### [What the task requires]
In the data below, find the line containing "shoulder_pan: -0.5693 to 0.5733", then set down that line and every later line up to and including the line containing "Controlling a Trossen", exactly.

### Dataset records ###

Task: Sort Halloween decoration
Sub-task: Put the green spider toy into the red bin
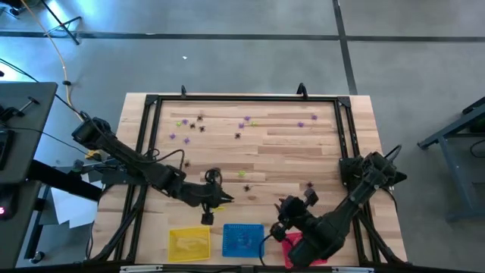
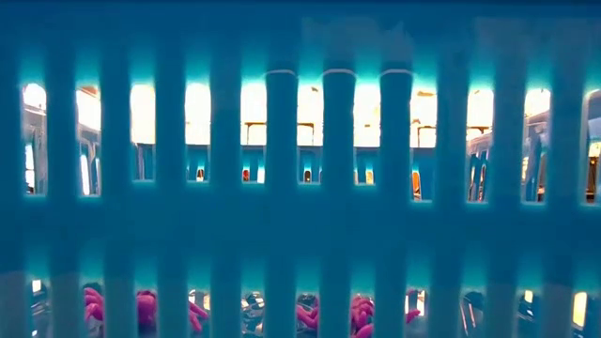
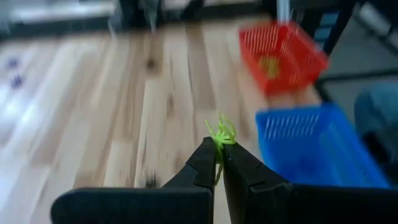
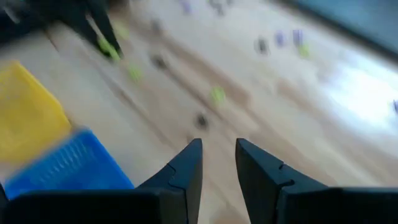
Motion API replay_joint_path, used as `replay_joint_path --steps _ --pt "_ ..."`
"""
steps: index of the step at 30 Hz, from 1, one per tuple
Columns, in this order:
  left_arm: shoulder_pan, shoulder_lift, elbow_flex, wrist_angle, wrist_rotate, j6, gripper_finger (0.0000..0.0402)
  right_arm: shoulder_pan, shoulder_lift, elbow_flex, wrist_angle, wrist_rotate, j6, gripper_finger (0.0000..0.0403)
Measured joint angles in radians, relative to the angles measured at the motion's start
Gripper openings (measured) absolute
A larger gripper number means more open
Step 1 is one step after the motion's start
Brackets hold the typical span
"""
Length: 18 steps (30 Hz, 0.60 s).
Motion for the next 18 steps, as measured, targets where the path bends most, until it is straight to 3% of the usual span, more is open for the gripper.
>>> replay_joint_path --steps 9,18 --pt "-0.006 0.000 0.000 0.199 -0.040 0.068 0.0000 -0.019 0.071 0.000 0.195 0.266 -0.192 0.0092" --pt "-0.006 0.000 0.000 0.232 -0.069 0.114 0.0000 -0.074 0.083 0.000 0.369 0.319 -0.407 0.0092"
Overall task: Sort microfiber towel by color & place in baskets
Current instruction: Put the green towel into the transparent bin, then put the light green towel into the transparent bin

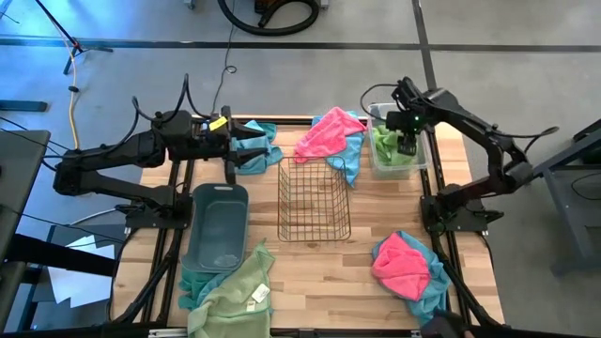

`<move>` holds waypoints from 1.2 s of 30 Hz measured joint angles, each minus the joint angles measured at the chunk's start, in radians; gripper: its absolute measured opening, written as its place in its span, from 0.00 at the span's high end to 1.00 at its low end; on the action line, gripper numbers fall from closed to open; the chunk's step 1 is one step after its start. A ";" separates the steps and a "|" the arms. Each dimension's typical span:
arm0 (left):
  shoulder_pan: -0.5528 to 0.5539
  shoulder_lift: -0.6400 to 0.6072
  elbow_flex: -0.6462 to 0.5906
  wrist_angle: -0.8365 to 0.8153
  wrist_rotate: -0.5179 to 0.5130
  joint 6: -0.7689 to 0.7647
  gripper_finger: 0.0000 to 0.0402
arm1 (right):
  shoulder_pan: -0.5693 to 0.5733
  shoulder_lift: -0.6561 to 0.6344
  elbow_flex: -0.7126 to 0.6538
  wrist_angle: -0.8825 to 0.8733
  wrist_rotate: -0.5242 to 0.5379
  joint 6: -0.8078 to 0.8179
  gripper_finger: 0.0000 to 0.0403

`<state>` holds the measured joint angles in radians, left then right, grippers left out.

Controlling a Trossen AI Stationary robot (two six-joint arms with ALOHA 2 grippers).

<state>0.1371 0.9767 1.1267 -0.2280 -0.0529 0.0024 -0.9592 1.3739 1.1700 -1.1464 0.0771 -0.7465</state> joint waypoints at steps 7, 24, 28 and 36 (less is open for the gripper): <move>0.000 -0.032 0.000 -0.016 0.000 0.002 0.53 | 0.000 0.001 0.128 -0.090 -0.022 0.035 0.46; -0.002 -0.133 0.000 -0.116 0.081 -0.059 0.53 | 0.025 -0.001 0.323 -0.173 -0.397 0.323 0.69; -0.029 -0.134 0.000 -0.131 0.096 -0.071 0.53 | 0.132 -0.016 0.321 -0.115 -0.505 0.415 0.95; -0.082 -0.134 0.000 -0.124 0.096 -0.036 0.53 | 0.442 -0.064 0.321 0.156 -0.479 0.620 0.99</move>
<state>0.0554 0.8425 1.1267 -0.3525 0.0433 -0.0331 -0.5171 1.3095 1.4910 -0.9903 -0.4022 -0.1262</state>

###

### [Result]
  shoulder_pan: -0.5693 to 0.5733
  shoulder_lift: -0.6561 to 0.6344
  elbow_flex: -0.7126 to 0.6538
  wrist_angle: -0.8825 to 0.8733
  wrist_rotate: -0.5242 to 0.5379
  joint 6: -0.8078 to 0.8179
  gripper_finger: 0.0000 to 0.0403

`<state>` holds the measured joint angles in radians, left then right, grippers left out.

Controlling a Trossen AI Stationary robot (two six-joint arms with ALOHA 2 grippers).

No more output is needed for this exercise.